The principle is a store that sells everything under the same roof: food, non-food, and everyone comes there to do their shopping. Young people or a little less, families, wealthy or modest households, the French love it… Until the 2000s.

Why this reversal, what causes this disenchantment?

From the 1990s, there was something more attractive: hard discount. Then, online shopping which seems so much more practical, and then local shops become the champions of quality, hypermarkets are considered too big, too far away: it’s a chore, you waste your time, almost your soul . By frequenting them, customers have the feeling of over-consuming, of wasting.

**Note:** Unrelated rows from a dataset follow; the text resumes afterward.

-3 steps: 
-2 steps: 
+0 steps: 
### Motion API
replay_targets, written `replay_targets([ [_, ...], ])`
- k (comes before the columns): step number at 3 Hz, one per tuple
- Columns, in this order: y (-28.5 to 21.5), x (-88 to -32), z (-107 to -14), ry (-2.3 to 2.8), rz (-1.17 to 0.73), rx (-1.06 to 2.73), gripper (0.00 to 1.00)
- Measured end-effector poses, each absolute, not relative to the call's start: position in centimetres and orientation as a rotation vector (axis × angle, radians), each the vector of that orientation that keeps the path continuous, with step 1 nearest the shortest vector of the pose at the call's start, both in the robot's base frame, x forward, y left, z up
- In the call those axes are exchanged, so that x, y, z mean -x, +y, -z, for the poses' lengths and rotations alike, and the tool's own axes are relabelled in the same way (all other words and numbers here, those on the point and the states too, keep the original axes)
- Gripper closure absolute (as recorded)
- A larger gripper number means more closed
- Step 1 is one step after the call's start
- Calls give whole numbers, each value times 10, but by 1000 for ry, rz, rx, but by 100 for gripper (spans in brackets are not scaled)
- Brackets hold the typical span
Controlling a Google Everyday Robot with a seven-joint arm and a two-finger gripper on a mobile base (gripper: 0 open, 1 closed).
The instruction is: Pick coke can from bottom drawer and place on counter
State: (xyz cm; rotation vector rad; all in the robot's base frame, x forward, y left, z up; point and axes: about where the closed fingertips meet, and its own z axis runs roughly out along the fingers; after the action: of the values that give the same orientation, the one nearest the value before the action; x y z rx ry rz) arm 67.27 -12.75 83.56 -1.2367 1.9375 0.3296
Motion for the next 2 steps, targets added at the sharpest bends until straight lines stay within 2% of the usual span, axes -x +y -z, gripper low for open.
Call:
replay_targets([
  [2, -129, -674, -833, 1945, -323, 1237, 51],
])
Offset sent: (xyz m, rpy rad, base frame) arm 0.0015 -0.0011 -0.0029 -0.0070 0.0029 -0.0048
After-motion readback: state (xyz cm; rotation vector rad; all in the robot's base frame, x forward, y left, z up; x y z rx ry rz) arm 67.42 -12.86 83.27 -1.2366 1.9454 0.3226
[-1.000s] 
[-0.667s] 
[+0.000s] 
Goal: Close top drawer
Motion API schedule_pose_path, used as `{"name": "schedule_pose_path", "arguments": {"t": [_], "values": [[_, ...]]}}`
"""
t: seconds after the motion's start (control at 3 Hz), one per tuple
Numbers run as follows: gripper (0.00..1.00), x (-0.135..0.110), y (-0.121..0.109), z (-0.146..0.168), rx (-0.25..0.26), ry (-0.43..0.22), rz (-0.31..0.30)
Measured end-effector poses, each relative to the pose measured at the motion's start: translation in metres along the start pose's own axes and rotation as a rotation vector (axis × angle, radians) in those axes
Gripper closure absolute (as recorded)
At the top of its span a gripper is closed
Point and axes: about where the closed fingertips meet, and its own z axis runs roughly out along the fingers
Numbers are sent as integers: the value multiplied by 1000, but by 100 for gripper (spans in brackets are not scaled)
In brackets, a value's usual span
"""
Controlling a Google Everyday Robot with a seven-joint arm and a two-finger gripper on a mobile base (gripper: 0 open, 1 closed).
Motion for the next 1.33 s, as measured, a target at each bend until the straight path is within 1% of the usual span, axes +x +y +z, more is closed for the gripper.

This is the height of corniness for 18-25 year olds, who no longer want it. In 20 years, the model has lost 15 points of market share, along with its cheerful and modern consumer image.

That’s final? Are hypermarkets really a thing of the past?

The announced death of hypermarkets was obvious, but it is no longer quite the case. Imagine that it is perhaps inflation that comes to the aid of these temples of consumption. Attendance is no longer dropping today.

Customers come looking for low prices, promotions and above all distributor brands, which are more affordable than the national brands which are soaring, and when the price of fuel soars, it’s interesting to group your shopping. And then the distributors felt the wind turn: they reduced the surface areas of their hypermarkets, they refocused on the food department by reducing the non-food items sold on the Internet to corners: fashion, bicycles, tires, large household appliances.

Result: nearly 80 billion euros in turnover this year, all the same, and 9 out of 10 French people on the shelves of hypermarkets at least once a year. Finally, things are still going pretty well for the carts!